On 03/01/06, Sebastian Sylvan
On 1/3/06, Sebastian Sylvan
wrote: On 1/3/06, Chris Kuklewicz
wrote: Hello,
Where there were no entries to the http://shootout.alioth.debian.org/benchmark.php?test=chameneos&lang=all benchmark, there are now two. The one by Josh Goldfoot is already posted, the one Einar Karttunen and I optimized has been submitted and will run faster/smaller. Our code is at http://haskell.org/hawiki/ChameneosEntry
Now for improving the fasta benchmark, http://shootout.alioth.debian.org/benchmark.php?test=fasta&lang=all , which currently has a space leak in the Haskell entry.
A non-leaking version which has been optimized to run 3.5 times faster is now up at http://haskell.org/hawiki/FastaEntra (ooops..my spelling mistake).
It could still be made to run about 3 times faster, if the other languages are any guide. Anyone want to help polish this one?
Also, two other existing entries have space leaks, as can be seen at http://shootout.alioth.debian.org/benchmark.php?test=all&lang=ghc&lang2=ghc
And finially, the haskel entry for http://shootout.alioth.debian.org/benchmark.php?test=fannkuch&lang=all is currently the *slowest* entry out of 28 languages.

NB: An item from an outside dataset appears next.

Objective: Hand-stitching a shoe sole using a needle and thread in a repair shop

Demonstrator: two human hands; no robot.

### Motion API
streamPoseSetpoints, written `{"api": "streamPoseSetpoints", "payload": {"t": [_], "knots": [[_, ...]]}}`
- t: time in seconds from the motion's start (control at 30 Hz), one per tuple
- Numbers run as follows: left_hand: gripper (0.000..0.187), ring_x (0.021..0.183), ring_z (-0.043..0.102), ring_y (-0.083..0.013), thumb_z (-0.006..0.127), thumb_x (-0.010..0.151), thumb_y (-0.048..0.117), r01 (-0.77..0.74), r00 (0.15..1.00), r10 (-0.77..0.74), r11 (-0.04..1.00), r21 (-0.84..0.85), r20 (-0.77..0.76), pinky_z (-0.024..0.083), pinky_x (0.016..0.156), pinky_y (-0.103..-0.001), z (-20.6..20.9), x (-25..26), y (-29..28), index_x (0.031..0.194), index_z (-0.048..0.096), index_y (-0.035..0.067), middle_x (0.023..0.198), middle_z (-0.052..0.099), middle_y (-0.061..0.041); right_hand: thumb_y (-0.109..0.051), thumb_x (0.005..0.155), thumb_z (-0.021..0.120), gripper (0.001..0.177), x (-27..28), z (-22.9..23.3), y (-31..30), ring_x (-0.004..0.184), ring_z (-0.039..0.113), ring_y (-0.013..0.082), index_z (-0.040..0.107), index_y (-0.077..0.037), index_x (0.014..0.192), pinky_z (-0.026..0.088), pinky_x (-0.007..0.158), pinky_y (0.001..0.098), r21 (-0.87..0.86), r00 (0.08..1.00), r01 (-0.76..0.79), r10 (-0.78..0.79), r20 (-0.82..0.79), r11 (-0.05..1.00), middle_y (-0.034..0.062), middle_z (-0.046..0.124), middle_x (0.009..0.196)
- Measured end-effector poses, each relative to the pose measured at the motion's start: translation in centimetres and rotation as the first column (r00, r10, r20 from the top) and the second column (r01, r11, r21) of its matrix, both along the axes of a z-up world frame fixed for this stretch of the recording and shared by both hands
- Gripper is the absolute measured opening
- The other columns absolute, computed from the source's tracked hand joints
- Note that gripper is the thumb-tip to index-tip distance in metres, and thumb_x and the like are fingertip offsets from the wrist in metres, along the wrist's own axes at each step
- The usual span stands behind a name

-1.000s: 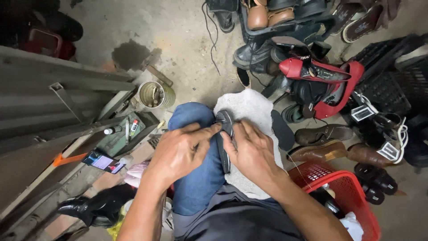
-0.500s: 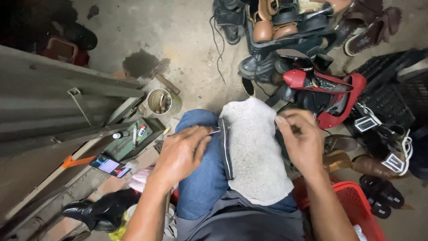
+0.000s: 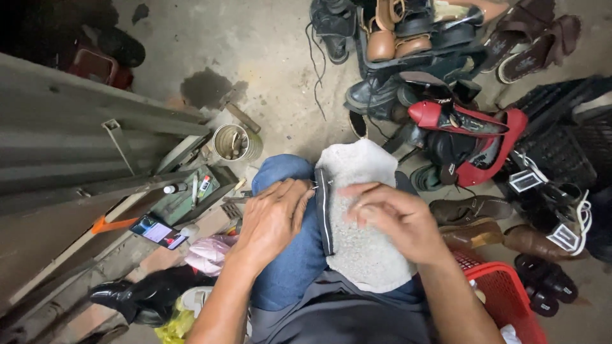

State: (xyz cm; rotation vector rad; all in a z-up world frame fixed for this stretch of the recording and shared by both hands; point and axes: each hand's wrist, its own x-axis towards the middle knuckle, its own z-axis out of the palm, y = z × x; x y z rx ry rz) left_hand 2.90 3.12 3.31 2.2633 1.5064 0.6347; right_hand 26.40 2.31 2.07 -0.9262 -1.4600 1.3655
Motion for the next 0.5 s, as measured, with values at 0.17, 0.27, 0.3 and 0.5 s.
{"api": "streamPoseSetpoints", "payload": {"t": [0.17, 0.27, 0.3, 0.5], "knots": [[0.023, 0.068, 0.067, -0.0271, 0.056, 0.105, 0.030, 0.059, 0.998, -0.059, 0.998, -0.006, 0.010, 0.054, 0.055, -0.036, 0.4, 0.3, 0.5, 0.090, 0.067, 0.016, 0.067, 0.060, -0.005, -0.012, 0.095, 0.071, 0.013, -0.8, -0.2, 0.8, 0.080, 0.069, 0.0064, 0.081, -0.011, 0.102, 0.058, 0.071, 0.0286, -0.106, 0.941, 0.219, -0.181, 0.285, 0.970, 0.0068, 0.082, 0.090], [0.024, 0.068, 0.068, -0.0285, 0.057, 0.105, 0.029, 0.051, 0.999, -0.051, 0.999, -0.019, 0.009, 0.055, 0.055, -0.037, 0.7, 0.3, 0.6, 0.089, 0.067, 0.014, 0.067, 0.062, -0.007, -0.005, 0.097, 0.065, 0.021, -1.5, 0.6, 1.8, 0.088, 0.079, 0.0263, 0.078, -0.011, 0.111, 0.061, 0.076, 0.0380, 0.101, 0.864, 0.105, -0.141, 0.483, 0.989, 0.0093, 0.082, 0.095], [0.024, 0.070, 0.069, -0.0286, 0.056, 0.105, 0.031, 0.054, 0.999, -0.054, 0.998, -0.029, 0.000, 0.055, 0.057, -0.038, 0.4, 0.1, 0.5, 0.091, 0.067, 0.015, 0.069, 0.062, -0.007, -0.007, 0.097, 0.065, 0.021, -1.9, 1.1, 1.8, 0.087, 0.079, 0.0268, 0.077, -0.009, 0.114, 0.062, 0.076, 0.0393, 0.120, 0.835, 0.069, -0.123, 0.536, 0.990, 0.0103, 0.081, 0.093], [0.042, 0.067, 0.071, -0.0320, 0.062, 0.095, 0.055, -0.140, 0.985, 0.117, 0.973, -0.183, -0.130, 0.056, 0.057, -0.043, 0.0, -1.6, -0.4, 0.084, 0.067, 0.014, 0.066, 0.066, -0.010, -0.007, 0.096, 0.067, 0.037, -2.3, 1.2, 0.5, 0.085, 0.080, 0.0241, 0.067, -0.006, 0.132, 0.062, 0.075, 0.0384, 0.165, 0.838, 0.067, -0.145, 0.525, 0.984, 0.0110, 0.081, 0.094]]}}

It is 813x slower than the c-code, 500x slower than OCaml. Should be easy to make it faster...
While the implementation is far from "nice" it still finishes with N=9 (which, AFAICT, is what the benchmark is run with) in a fraction of a second on my machine (and not anywhere near 51s as in the benchmark)... I have a 2.6 Ghz P4...
I was going to rewrite it using mutable STArrays for a pure version that's still fast but i sorta feel like I lost the motivation now that it turns out the existing implementation, though ugly, performs somewhat okay...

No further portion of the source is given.